Returning to Paris in 1765, the witty, convivial artist found an avid audience for his painted architectural views and interior designs. Among Robert's decorative works were scenery for a royal theater at Versailles and for Voltaire's theatre at Ferney in Switzerland. His huge decorative cycles graced chateaus and palaces in France and Russia. Several pieces of furniture Robert designed for Marie-Antoinette's dairy at Rambouillet are also on view.

At the same time, Robert helped popularize the French Landscape Garden, an off shoot of the popular English style garden. Robert collaborated with Marie Antoinette's architect on an informal landscape for the Petit Trianon at Versailles. Other landscape projects include financier Marquis de Laborde's Méréville and René Louis de Girardin's Ermenonville.
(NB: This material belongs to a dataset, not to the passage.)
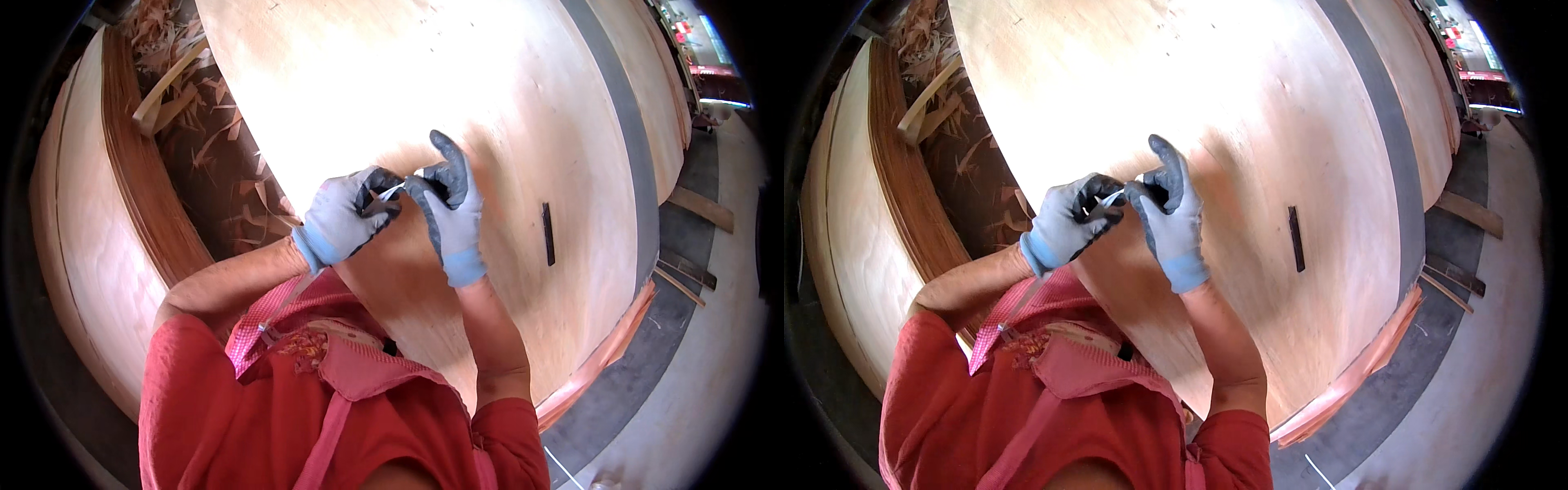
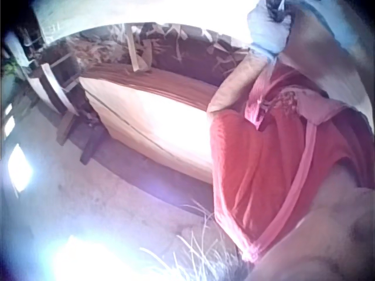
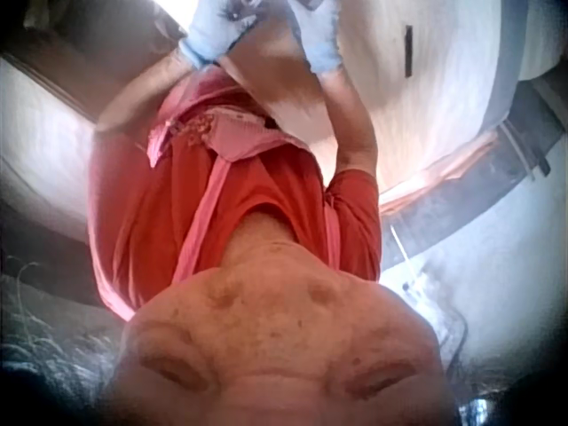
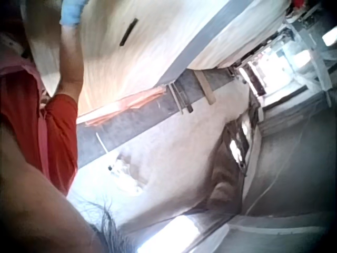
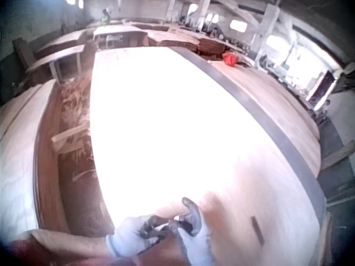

Robert enjoyed a following among Russian aristocrats. Smitten with Robert's inventive views, Catherine the Great tried several time to lure him to St. Petersburg. With Paris engulfed in chaos, the tsarina wrote her art agent that the famous painter of ruins was unlikely to leave France when surrounded by his favorite subject.

Accused of royalist sympathies, Robert was imprisoned for ten months at Saint-Lazare, during which time he managed to turn out nearly 50 watercolors and drawings of prison life. Released in 1794 after the fall of Robespierre, the 60-year-old was appointed to the Conservatoire, a group supervising the Louvre's remodel from royal palace to national art museum.

While working at the Louvre, Robert produced several dozen views of restoration projects, most famously Project for the Transformation of the Grande Galerie of the Louvre and Imaginary View of the Grande Galerie of the Louvre in Ruins. Among the last works bought by Catherine the Great before her death, the pendants were acquired by the Louvre in 1975.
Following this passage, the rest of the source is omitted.